• _EXERCISE DATA_:
******************************

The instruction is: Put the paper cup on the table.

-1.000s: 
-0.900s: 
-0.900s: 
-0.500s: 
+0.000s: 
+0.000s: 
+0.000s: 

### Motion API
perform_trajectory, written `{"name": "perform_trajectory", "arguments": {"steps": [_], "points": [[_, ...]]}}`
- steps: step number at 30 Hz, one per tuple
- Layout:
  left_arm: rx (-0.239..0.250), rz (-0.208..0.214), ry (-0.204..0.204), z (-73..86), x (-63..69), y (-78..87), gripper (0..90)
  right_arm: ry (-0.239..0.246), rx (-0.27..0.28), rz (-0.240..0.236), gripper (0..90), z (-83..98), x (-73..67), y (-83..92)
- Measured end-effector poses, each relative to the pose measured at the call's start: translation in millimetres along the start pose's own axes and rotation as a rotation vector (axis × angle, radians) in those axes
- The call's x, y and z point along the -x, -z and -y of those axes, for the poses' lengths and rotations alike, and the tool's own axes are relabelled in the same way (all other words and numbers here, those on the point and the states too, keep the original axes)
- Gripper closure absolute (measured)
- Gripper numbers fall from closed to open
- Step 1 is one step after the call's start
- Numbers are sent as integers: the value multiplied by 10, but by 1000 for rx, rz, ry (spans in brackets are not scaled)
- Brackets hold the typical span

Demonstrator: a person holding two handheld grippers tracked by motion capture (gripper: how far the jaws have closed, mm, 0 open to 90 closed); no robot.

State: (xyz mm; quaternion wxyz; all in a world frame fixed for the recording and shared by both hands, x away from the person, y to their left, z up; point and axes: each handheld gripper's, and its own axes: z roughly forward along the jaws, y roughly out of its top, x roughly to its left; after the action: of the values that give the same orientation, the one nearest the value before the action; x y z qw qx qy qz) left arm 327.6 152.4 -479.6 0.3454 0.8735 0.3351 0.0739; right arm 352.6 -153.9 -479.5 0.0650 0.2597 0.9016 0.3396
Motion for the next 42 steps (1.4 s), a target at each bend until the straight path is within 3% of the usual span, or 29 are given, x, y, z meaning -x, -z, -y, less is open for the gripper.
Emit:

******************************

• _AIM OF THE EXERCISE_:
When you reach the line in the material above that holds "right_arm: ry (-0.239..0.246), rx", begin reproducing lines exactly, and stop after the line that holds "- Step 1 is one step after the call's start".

• _SOLUTION TO THE EXERCISE_:
  right_arm: ry (-0.239..0.246), rx (-0.27..0.28), rz (-0.240..0.236), gripper (0..90), z (-83..98), x (-73..67), y (-83..92)
- Measured end-effector poses, each relative to the pose measured at the call's start: translation in millimetres along the start pose's own axes and rotation as a rotation vector (axis × angle, radians) in those axes
- The call's x, y and z point along the -x, -z and -y of those axes, for the poses' lengths and rotations alike, and the tool's own axes are relabelled in the same way (all other words and numbers here, those on the point and the states too, keep the original axes)
- Gripper closure absolute (measured)
- Gripper numbers fall from closed to open
- Step 1 is one step after the call's start

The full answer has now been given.